**What you will do**
If a line of the records holds the word "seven", copy it out.

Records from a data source
● ● ●

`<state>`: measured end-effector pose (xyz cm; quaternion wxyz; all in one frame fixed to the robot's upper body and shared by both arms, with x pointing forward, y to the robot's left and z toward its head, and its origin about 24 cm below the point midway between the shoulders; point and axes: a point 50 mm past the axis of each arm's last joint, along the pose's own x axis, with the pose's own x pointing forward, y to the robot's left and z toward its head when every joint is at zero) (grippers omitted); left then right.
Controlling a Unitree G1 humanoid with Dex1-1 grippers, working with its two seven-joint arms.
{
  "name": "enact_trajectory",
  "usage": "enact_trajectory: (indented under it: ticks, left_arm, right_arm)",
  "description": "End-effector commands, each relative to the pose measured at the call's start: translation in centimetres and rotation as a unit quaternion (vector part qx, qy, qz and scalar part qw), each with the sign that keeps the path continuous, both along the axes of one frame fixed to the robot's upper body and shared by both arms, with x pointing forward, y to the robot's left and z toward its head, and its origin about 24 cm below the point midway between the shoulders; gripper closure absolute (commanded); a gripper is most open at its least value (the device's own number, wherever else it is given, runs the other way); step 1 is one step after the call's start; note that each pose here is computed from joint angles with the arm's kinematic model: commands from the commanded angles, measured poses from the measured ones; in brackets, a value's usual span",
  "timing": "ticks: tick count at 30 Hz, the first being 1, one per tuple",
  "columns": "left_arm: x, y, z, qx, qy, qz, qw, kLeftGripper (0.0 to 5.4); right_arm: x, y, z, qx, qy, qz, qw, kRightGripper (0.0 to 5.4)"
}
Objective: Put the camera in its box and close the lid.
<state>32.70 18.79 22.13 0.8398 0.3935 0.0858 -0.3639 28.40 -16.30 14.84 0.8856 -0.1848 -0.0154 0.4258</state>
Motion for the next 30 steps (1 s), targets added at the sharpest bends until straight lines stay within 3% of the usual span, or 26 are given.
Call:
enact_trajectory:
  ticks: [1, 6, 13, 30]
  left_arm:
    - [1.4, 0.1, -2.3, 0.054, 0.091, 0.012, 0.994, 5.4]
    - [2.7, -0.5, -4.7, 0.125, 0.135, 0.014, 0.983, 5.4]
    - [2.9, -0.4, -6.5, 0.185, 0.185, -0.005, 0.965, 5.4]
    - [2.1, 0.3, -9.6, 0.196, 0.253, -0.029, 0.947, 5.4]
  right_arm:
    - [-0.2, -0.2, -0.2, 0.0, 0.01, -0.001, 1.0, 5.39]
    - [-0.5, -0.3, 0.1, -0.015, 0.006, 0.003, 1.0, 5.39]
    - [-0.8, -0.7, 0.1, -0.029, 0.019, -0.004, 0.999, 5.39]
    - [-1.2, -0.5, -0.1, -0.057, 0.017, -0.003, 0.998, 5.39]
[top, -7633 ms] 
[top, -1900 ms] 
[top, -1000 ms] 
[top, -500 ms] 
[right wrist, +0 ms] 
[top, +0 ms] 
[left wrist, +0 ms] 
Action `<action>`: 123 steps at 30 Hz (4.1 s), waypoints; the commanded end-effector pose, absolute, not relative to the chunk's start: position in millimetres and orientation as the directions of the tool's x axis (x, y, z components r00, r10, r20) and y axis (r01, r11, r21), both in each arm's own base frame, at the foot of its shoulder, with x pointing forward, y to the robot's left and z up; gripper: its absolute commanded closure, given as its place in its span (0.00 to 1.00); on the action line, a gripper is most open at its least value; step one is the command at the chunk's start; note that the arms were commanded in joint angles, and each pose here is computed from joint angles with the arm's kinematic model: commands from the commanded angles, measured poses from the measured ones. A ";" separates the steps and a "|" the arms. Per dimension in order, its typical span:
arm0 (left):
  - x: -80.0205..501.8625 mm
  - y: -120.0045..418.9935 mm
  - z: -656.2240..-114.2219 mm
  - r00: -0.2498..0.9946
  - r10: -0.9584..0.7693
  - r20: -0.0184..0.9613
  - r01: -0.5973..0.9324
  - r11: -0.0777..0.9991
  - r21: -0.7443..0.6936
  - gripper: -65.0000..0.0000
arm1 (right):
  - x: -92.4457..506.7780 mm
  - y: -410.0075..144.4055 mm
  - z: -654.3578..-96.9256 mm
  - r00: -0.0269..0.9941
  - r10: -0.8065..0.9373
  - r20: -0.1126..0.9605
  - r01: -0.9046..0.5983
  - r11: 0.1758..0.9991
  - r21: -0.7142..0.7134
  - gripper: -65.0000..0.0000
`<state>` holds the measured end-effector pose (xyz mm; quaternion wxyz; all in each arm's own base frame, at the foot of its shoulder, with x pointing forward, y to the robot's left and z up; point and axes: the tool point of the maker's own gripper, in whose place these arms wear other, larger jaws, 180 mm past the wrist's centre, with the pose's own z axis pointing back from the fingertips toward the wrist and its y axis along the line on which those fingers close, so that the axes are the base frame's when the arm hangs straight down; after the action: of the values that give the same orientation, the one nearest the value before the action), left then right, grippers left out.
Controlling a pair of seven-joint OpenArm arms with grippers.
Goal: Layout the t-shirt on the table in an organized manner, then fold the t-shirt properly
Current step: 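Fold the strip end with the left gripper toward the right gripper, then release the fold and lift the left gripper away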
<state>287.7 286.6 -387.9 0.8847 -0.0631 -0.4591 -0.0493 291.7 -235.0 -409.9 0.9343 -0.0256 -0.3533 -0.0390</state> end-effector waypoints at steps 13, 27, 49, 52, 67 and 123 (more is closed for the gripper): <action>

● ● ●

**Expected output**
Controlling a Unitree G1 humanoid with Dex1-1 grippers, working with its two seven-joint arms.
Controlling a pair of seven-joint OpenArm arms with grippers.

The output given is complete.